Supplied material
>>>
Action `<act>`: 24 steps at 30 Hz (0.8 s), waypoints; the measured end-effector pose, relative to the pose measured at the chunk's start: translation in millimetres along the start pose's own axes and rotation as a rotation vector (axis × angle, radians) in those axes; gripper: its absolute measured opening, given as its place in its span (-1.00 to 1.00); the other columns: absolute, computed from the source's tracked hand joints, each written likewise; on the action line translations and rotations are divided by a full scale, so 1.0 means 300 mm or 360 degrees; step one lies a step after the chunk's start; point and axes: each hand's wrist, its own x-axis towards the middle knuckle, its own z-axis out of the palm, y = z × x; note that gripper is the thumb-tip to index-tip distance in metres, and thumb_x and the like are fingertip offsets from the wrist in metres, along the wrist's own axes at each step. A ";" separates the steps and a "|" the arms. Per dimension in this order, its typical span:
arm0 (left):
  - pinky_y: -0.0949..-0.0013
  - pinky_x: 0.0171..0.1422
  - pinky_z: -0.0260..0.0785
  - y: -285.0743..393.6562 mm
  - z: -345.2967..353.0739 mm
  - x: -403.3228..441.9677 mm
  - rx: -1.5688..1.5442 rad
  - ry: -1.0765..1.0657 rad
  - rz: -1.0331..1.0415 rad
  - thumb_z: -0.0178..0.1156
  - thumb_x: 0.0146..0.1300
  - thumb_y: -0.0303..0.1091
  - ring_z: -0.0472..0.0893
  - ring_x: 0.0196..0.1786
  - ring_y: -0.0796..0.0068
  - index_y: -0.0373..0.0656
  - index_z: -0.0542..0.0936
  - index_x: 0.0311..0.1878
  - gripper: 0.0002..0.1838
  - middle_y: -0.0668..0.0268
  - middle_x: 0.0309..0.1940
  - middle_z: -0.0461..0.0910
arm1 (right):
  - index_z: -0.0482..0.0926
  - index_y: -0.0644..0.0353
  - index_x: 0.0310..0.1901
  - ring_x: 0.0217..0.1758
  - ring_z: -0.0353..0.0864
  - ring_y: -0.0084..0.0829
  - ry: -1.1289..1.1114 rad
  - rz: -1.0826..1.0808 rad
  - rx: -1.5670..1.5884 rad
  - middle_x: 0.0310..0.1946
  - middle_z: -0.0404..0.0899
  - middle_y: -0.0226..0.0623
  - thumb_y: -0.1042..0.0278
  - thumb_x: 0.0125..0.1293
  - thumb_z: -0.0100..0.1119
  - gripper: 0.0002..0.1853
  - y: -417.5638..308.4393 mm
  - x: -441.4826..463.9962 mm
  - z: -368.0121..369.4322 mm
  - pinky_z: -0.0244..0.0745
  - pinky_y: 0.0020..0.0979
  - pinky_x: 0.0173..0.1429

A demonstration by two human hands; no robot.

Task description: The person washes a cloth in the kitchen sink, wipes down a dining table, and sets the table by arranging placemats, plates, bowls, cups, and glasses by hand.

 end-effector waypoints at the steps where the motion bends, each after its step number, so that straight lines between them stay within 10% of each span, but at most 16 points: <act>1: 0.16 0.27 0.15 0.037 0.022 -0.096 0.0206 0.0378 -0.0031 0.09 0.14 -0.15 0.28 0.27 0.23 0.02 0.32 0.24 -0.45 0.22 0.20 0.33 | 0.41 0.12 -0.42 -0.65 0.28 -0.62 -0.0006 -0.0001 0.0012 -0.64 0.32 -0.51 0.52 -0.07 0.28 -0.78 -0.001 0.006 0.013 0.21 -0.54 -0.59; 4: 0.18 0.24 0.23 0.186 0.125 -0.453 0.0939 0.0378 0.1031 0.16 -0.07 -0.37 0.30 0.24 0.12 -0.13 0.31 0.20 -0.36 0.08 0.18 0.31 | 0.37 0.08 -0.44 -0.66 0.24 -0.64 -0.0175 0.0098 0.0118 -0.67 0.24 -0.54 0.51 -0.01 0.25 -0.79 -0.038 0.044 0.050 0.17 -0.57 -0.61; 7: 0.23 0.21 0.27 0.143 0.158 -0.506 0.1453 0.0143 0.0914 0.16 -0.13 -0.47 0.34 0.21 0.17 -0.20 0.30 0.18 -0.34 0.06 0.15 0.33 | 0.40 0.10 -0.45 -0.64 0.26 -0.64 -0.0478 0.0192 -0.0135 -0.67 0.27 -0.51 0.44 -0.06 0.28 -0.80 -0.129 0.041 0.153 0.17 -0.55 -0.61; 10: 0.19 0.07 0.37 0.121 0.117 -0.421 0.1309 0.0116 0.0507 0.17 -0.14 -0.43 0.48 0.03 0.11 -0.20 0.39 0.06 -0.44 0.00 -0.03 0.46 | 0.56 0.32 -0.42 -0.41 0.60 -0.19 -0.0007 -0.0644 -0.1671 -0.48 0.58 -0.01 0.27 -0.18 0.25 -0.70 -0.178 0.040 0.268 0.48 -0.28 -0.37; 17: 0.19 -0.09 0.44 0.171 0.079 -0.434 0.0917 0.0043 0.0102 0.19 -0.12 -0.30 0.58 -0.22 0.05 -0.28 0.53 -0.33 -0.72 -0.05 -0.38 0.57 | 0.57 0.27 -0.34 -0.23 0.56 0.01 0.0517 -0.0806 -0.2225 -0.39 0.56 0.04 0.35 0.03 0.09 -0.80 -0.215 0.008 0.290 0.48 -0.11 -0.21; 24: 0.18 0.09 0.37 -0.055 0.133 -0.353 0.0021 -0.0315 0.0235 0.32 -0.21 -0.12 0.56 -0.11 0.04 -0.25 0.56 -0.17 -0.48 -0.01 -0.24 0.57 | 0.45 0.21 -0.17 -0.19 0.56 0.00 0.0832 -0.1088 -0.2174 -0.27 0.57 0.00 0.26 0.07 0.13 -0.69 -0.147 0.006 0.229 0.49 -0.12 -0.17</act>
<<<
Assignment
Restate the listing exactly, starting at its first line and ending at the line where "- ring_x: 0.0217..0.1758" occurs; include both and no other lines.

Final answer
Action `<act>`: 24 steps at 30 Hz (0.8 s), waypoints; the measured end-effector pose, relative to the pose measured at the chunk's start: translation in millimetres along the start pose's own axes and rotation as a rotation vector (axis × angle, radians) in those axes; gripper: its absolute measured opening, given as its place in its span (-1.00 to 1.00); the other columns: absolute, computed from the source's tracked hand joints, each written likewise; on the action line translations and rotations are divided by a full scale, so 1.0 means 300 mm or 360 degrees; step one lies a step after the chunk's start; point and axes: each hand's wrist, its own x-axis towards the middle knuckle, its own z-axis out of the palm, y = z × x; note that gripper is the thumb-tip to index-tip distance in metres, and thumb_x and the like are fingertip offsets from the wrist in metres, along the wrist's own axes at each step. A ";" separates the steps and a "|" the arms. Per dimension in this order, its typical span:
arm0 (left):
  - pinky_y: -0.0949..-0.0013
  - pinky_x: 0.0171..0.1422
  - pinky_z: -0.0260..0.0785
  - y: -285.0743..393.6562 mm
  - z: -345.2967..353.0739 mm
  - x: -403.3228..441.9677 mm
  - rx: -1.5688..1.5442 rad
  - ry: -1.0765..1.0657 rad
  - rz: -1.0331..1.0415 rad
  - thumb_z: -0.0178..0.1156
  - thumb_x: 0.0146..0.1300
  - thumb_y: -0.0303..0.1091
  - ring_z: -0.0472..0.0893
  - ring_x: 0.0196..0.1786
  - ring_y: -0.0796..0.0068
  - index_y: -0.0373..0.0656
  - index_z: -0.0542..0.0936
  - index_x: 0.0311..0.1878
  - gripper: 0.0002..0.1838
  - middle_y: -0.0668..0.0268
  - middle_x: 0.0309..0.1940
  - middle_z: -0.0461..0.0910
arm1 (right):
  - index_z: -0.0482..0.0926
  - index_y: -0.0644..0.0353
  - index_x: 0.0310..0.1901
  - ring_x: 0.0217..0.1758

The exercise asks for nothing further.